Körfez, uluslararası ve Arap boyutlarıyla Riyad, el-Ula ve Cidde'nin ev sahipliği yaptığı zirveler ve bunlara katılanların yanı sıra açıklanan bildirilerin içeriği,söz konusu zirvelerin ruhunu tercüme etmeye başlamak için kurdele kesmekle eşdeğerdi. Çin başkentinin ev sahipliğinde düzenlenen ve ciddi olarak uygulanması için çalışmaların başladığı Suudi Arabistan-İran görüşmelerinde Pekin’in krizleri yönetme tarzının hayranlık uyandırmasının nedeni de buydu. Yani Çin diplomasisini bu riski almaya teşvik eden şeyin, toplantı yerinin önemine ek olarak, bu zirveleri karakterize eden yaklaşım olduğu söylenebilir. Zira bu zirvelerde Hadimul Haremeyn Şerifeyn Kral Selman bin Abdulaziz'in bilgeliği, çetrefilli meseleleri açmazdan çekince, ardından uzlaşı aşamasına geçişini kolaylaştırarak sorunsuz yönetme yeteneği meydana çıktı. En karmaşık ve askıdaki sorunları kademeli olarak çözme yöntemi netleşti. Dahası, Suudi Arabistan mükemmel bir şekilde başarılı olması için düzenlenmesi amaçlanan zirveleri başlatmasaydı, Çin liderliği bu uzlaştırma çabasını başlatmayabilirdi. Sadece başkent değil, Suudi Arabistan’ın batısı, doğusu ve merkezi bu zirvelerin toplantı yeri oldu. Bu daha önce Kahire, İskenderiye ve Şarm El-Şeyh'te zirvelere ev sahipliği yapan Mısır tarafından benimsenen bir deneyimdir.
Türkiye ve İran'dan Suriye ve Lübnan'a kadar bölgedeki huzur ve dinlenmenin işaretleri arasında, askıda olan ve gerçekleşmesi umulan bir işaret vardı ve o da gerçekleşti. Tıpkı İran bayrağının Riyad semalarında dalgalanması gibi Suudi Arabistan bayrağının Tahran semalarında tekrar dalgalanmaya başlaması...
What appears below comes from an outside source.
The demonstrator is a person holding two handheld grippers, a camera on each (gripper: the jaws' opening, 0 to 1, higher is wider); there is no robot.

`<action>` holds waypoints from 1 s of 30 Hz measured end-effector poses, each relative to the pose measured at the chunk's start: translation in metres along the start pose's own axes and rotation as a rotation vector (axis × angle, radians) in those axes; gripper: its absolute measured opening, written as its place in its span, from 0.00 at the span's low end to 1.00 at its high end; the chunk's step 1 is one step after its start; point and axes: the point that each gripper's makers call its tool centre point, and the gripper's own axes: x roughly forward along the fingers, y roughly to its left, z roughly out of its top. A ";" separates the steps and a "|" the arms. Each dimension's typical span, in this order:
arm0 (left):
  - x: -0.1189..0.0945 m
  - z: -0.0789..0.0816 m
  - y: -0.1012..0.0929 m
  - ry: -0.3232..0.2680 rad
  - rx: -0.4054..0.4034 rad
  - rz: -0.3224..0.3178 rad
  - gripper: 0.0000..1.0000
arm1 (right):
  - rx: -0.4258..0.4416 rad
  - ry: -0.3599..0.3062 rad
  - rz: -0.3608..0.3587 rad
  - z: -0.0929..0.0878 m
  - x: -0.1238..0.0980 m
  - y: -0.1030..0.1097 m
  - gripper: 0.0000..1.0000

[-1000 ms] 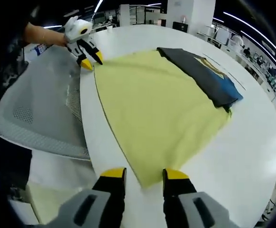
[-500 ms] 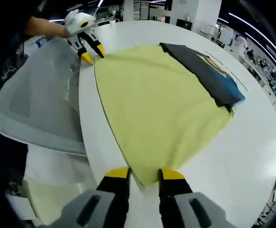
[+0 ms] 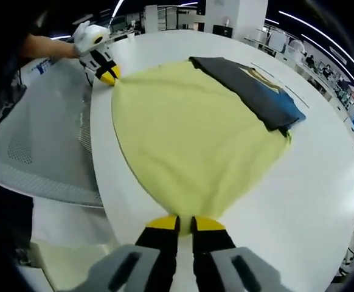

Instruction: Fold the garment on the visible template until the final outline fits inside the template.

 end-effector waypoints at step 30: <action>-0.048 -0.017 -0.051 0.070 -0.047 -0.166 0.00 | 0.086 -0.025 0.115 -0.013 -0.035 0.060 0.00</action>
Diğer Körfez ülkeleriyle tamamlanan bu dalgalanma, Umman Sultanlığı ve Katar Devleti'nin bu yolda oynadıkları takdire şayan rol, dosyaların yeniden okunması, yöntemlerin gözden geçirilmesi için bir duyurudur. Güvenlik alanındaki müdahalelerden sözlü iftiralara kadar ilişkilerde bozulmaya neden olan durumlar, bir arada yaşamanın huzuru, güveni sağlamak için ilişkileri gelişme yoluna sokmak uğruna yavaş yavaş yok olacak. Umarız Lübnan başta olmak üzere birden fazla Arap ülkesindeki İran’ın kolları da sahada ve medyada bunu benimserler ve böylece bu dinlenmeler için engel teşkil etmezler. Erdoğan Türkiyesi de yeni döneminde bu adımı hesaplarına dahil etmeye devam ediyor. Dahası cumhurbaşkanlığı seçimlerinden sonraki Türkiye'nin önceki Türkiye ile aynı olmayacağını varsaymak mümkün. Cumhurbaşkanı Recep Tayyip Erdoğan, etkileyici zaferinin koşullarının, demokratik süreç açısından bakıldığında kendisini zafer kazanmış olarak görmesini sağladığını düşünüyor olabilir. Ancak seçim gerçekleri açısından bakıldığında Türk halkının yarısından biraz fazlası onu tercih ederken, muhalefetteki rakibine oy verenler ise yarıdan az bir orandaydı. Bu, yeni döneminde beş yıl önce Türk diplomasisinin desteklediği ‘sıfır sorun’ sloganını hatırlayacağı anlamına geliyor. Bu kapsamda birçok seçeneği yeniden gözden geçirmeli. Bunlar arasında şunları sayabiliriz: Askerileştirmek ve siyasi-istihbari müdahalelerle iç işlerine karışma sayfasını kapatarak, Libyalılara yardım etmek. Ayrıca Mısır'a güven vererek ilişkilerdeki ihtiyatlılığı ortadan kaldırmak. Resulullah’ın (s.a.v.) her zaman tavsiye ettiği komşuluk kavramı kapsamında Arap ülkeleriyle iş birliği yapmak, diplomatik olarak başlayan ve kardeşlik aşamasına varması için geliştirilmesi gereken kademeli yaklaşımda İran'ın yanında olmak. Cumhurbaşkanı Erdoğan, ‘Türkiye Yüzyılı’ ve ‘Yükselen Yıldız Türkiye’ iddiasını, simgesi Veliaht Prens Muhammed bin Selman'ın daha fazla ümit verici adımlar eklediği ‘Vizyon 2030’ iddiasından alıntılaması, Erdoğan'ın önümüzdeki beş yıllık iktidar döneminden iyilik ve güzellik beklemek için bir nedendir. Bu beş yılda Erdoğan, temenni ettiği ve meydan okumalardan sonra elde ettiği üçüncü dönemi ve bu dönemin, Türkiye’nin sadece Atatürk değil, Atatürk-Erdoğan şeklinde iki tarihi liderinin olduğunun kabul edilmesiyle sonuçlanmasını arzuluyor.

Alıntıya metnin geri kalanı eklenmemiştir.